Sift through the material below and return the lines with "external".
(Data shown Opens)
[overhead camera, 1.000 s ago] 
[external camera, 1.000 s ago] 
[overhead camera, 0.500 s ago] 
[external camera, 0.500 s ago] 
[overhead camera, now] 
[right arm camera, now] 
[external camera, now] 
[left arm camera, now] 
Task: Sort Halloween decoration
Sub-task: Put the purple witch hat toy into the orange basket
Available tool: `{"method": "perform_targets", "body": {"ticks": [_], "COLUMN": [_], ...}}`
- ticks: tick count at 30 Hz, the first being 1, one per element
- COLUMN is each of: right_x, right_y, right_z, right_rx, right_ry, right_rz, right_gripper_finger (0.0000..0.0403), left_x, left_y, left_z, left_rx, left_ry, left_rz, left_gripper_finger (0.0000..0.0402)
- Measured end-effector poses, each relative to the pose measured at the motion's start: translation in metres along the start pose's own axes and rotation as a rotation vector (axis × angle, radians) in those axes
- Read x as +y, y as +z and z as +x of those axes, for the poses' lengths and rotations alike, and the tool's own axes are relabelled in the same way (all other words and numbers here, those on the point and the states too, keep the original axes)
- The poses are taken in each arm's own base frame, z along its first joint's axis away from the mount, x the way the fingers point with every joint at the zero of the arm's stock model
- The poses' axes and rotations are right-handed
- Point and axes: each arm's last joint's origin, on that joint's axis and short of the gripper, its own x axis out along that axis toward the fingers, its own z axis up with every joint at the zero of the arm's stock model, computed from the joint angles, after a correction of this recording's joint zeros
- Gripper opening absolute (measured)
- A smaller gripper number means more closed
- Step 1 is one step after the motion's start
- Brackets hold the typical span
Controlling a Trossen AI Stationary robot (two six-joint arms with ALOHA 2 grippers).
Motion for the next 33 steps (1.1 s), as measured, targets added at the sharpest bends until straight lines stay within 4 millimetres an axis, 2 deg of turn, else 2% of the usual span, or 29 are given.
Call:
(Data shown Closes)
Answer to this problem:
[external camera, 1.000 s ago] 
[external camera, 0.500 s ago] 
[external camera, now] 

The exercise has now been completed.